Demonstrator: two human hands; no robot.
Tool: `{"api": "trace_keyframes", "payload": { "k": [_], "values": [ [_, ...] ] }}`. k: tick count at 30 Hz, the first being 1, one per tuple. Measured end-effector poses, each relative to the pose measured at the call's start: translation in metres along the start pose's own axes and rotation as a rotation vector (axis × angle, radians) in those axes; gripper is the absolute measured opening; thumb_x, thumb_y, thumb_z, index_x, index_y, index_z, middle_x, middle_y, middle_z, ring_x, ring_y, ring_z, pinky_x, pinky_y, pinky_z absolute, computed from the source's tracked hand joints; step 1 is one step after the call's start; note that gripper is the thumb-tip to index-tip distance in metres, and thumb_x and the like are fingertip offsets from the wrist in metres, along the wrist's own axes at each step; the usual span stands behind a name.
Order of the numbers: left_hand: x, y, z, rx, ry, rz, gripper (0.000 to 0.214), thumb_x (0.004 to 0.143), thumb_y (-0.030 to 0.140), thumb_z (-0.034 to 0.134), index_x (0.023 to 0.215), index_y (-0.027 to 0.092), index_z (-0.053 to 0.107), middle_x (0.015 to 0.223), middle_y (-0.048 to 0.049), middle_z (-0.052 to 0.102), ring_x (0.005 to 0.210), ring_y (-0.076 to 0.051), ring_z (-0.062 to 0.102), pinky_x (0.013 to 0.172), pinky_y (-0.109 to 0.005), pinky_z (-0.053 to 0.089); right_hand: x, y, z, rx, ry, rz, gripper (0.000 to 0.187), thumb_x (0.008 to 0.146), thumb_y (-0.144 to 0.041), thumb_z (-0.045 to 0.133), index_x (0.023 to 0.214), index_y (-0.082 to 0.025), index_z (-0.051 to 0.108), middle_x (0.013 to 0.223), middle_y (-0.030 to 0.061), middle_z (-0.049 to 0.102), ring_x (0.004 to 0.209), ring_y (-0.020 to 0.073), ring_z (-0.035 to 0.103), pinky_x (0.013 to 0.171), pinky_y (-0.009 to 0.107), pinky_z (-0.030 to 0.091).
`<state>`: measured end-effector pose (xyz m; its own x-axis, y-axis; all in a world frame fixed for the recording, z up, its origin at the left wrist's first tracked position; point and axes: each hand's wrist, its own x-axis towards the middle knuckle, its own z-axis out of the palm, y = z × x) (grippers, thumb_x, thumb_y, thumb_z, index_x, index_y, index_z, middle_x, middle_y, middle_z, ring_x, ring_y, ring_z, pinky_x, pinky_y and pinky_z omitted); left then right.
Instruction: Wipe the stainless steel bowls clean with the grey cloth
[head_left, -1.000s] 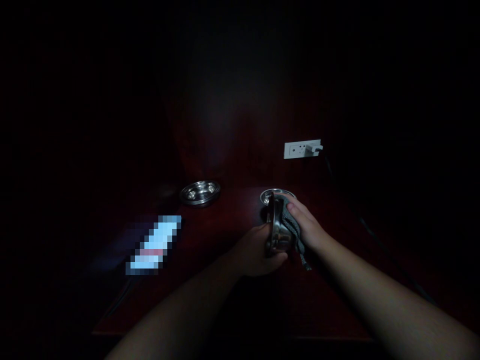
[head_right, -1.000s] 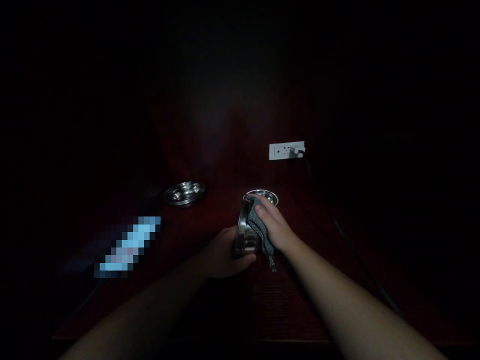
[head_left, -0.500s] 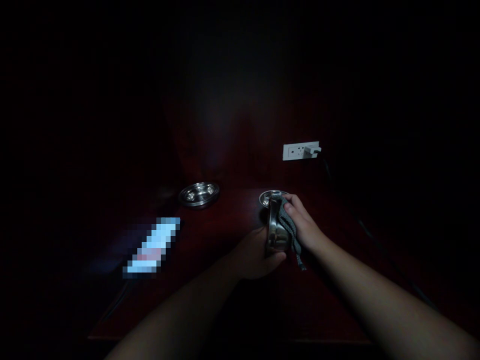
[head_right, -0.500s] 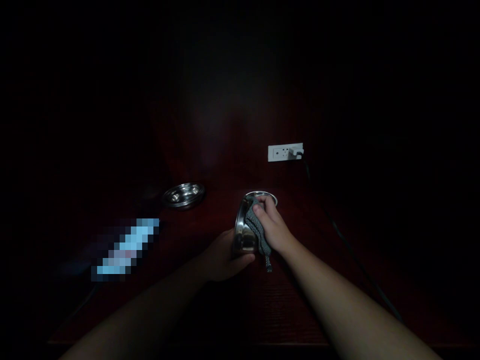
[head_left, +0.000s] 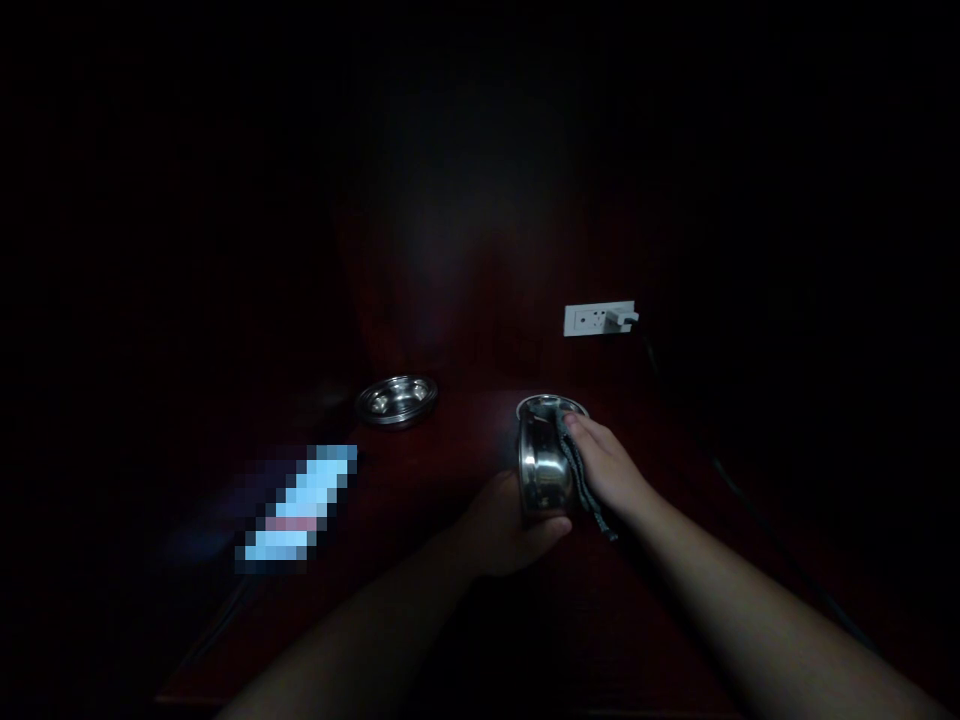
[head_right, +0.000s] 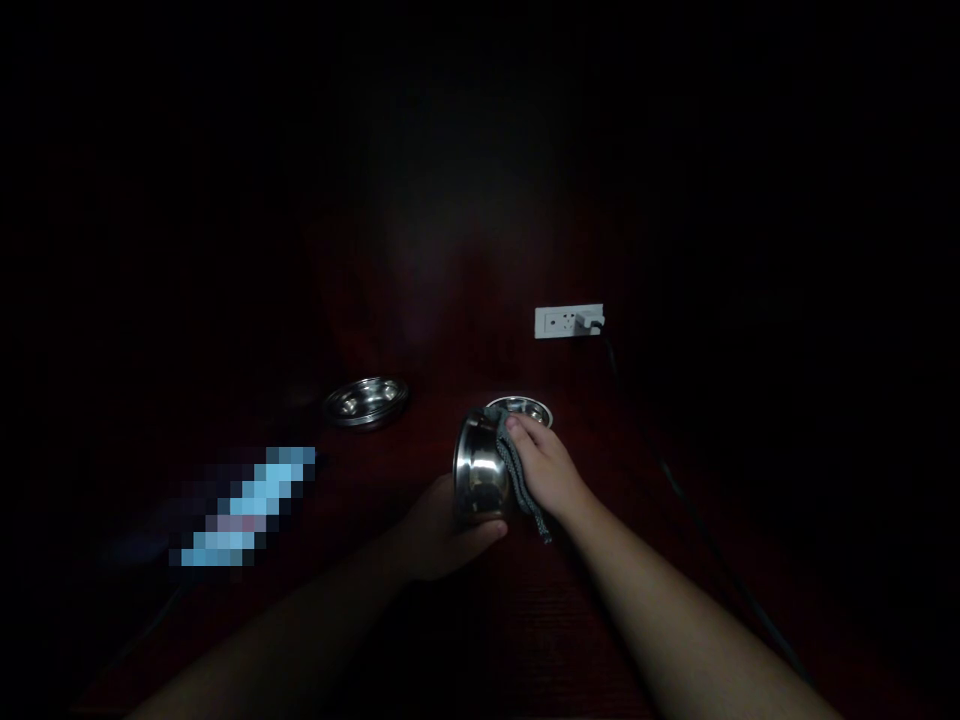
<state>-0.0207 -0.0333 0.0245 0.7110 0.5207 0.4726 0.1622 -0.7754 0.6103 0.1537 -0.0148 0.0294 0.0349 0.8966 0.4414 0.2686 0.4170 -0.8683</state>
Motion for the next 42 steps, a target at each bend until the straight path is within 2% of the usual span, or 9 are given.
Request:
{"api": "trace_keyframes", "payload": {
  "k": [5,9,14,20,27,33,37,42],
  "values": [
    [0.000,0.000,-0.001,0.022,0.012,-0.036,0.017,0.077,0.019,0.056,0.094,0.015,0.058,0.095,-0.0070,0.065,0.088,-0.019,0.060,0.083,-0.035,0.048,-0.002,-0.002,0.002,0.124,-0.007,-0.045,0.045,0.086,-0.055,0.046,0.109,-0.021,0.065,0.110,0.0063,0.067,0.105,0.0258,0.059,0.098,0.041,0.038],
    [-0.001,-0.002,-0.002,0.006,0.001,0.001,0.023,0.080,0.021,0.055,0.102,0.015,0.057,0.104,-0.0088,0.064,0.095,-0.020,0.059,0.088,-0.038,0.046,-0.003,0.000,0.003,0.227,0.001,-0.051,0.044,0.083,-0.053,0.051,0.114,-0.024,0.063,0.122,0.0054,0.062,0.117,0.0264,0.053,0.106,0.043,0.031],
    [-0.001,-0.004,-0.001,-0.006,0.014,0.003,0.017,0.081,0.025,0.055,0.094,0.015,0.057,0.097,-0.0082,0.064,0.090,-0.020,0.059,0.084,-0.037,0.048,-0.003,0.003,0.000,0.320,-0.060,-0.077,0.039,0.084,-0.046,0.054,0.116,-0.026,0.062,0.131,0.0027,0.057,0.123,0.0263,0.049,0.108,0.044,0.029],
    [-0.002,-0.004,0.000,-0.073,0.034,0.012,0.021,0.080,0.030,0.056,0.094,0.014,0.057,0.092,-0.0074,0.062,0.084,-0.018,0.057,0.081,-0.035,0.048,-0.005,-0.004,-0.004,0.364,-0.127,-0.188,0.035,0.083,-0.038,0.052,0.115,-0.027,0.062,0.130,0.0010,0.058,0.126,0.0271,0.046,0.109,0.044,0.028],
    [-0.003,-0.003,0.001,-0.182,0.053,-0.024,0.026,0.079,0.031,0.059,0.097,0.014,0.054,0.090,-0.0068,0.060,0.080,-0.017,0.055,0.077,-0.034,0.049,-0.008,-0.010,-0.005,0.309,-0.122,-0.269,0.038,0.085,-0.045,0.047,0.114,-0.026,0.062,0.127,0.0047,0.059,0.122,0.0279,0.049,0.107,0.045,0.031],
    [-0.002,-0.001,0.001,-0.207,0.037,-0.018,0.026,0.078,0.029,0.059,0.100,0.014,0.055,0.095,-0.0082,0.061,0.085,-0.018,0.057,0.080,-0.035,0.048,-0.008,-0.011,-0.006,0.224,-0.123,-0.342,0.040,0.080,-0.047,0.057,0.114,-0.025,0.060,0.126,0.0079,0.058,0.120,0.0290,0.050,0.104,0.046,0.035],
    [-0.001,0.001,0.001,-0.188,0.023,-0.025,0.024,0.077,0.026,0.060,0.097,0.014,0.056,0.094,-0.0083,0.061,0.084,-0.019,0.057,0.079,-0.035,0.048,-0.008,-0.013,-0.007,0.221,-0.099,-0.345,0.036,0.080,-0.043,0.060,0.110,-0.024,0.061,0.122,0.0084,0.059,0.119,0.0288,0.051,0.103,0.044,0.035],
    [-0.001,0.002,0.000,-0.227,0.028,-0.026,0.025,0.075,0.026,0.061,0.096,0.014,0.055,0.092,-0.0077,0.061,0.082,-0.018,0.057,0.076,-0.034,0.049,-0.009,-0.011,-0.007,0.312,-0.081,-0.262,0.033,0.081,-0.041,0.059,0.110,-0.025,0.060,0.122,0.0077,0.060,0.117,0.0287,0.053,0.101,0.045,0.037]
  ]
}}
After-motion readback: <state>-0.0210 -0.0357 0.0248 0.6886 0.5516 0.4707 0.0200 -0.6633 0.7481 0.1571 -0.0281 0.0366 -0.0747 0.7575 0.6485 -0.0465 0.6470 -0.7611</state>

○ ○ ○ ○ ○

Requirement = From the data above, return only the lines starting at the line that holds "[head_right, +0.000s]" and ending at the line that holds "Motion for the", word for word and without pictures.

Result of this task =
[head_right, +0.000s] 
<state>-0.0207 -0.0333 0.0245 0.7110 0.5207 0.4726 0.1622 -0.7754 0.6103 0.1537 -0.0148 0.0294 0.0349 0.8966 0.4414 0.2686 0.4170 -0.8683</state>
Motion for the next 42 steps, a target at each bend until the straight path is within 2% of the usual span, or 9 are given.

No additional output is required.